The InVivo Blog has the scoop, here. Strictly on the D/L, D/L* -- though, as neither party has seen fit to make a press release, "Investor FAQ", or other public comment about it, mind you:
It seems New Merck has quietly terminated development of MK-2866, a selective androgen receptor modulator -- it hoped could be used to treat muscle and bone disorders. Back in 2007, Merck paid $40 million in up-front fees to license the candidate from GTx. Its GTx chemical name is Ostarine -- I guess now it ought to be called NOstarine -- per page 128 of Monday's Merck Form 10-K:
. . . .Old Merck and GTx, Inc. (“GTx”) entered into an agreement providing for a research and development and global strategic collaboration for selective androgen receptor modulators (“SARMs”), a new class of drugs with the potential to treat age-related muscle loss (sarcopenia) as well as other musculoskeletal conditions. Merck has discontinued internal development of MK-2866 (which is a SARM) under this agreement, and is currently discussing next steps with GTx. . . .

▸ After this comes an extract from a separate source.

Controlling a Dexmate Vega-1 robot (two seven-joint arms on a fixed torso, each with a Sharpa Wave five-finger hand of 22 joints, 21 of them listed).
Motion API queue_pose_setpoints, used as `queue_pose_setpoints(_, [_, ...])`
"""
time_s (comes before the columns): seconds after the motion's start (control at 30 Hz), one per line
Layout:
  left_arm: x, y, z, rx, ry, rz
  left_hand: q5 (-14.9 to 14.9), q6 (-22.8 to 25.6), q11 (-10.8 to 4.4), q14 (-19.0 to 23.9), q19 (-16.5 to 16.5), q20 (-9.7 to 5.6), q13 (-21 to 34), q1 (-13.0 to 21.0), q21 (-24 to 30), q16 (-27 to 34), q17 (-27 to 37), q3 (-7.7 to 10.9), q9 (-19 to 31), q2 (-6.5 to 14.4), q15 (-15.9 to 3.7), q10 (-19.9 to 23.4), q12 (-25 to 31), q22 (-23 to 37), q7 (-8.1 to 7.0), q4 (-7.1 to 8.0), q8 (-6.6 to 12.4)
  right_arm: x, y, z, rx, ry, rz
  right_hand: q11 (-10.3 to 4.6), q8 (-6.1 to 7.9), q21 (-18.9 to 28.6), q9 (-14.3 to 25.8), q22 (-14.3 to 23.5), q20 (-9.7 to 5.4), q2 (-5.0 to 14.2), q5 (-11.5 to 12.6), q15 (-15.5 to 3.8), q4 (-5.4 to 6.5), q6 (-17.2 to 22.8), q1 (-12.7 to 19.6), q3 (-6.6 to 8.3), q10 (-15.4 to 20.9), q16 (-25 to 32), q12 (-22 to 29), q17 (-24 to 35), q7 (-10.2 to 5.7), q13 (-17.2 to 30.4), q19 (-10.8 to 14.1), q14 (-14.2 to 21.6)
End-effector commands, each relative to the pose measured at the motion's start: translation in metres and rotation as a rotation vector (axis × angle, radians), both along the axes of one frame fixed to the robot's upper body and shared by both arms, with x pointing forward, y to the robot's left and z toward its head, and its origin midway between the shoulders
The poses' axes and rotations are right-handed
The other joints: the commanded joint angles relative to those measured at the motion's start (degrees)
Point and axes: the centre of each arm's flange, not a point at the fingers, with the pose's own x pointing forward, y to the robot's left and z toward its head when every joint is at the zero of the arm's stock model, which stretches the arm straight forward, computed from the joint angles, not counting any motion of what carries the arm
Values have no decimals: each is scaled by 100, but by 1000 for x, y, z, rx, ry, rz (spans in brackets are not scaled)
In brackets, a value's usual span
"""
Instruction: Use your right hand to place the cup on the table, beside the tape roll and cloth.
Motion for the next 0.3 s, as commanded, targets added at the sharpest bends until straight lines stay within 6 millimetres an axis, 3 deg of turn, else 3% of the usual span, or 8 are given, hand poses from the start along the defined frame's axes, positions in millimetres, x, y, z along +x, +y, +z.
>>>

As InVivo points out, GTx will likely see its stock price decline, as a result -- with milestone completions, the MK 2866 deal would have paid GTx up to $462 million. Not any longer, it would seem.
So the rationalization and prioritization of New Merck's R&D continues.
* D/L, D/L is "on the down-low, down-low" -- essentially through clenched teeth, that is. I'll be on jets most of the day, so this will likely be the only post for March 4, 2010. Keep it spinnin' in Good Karma!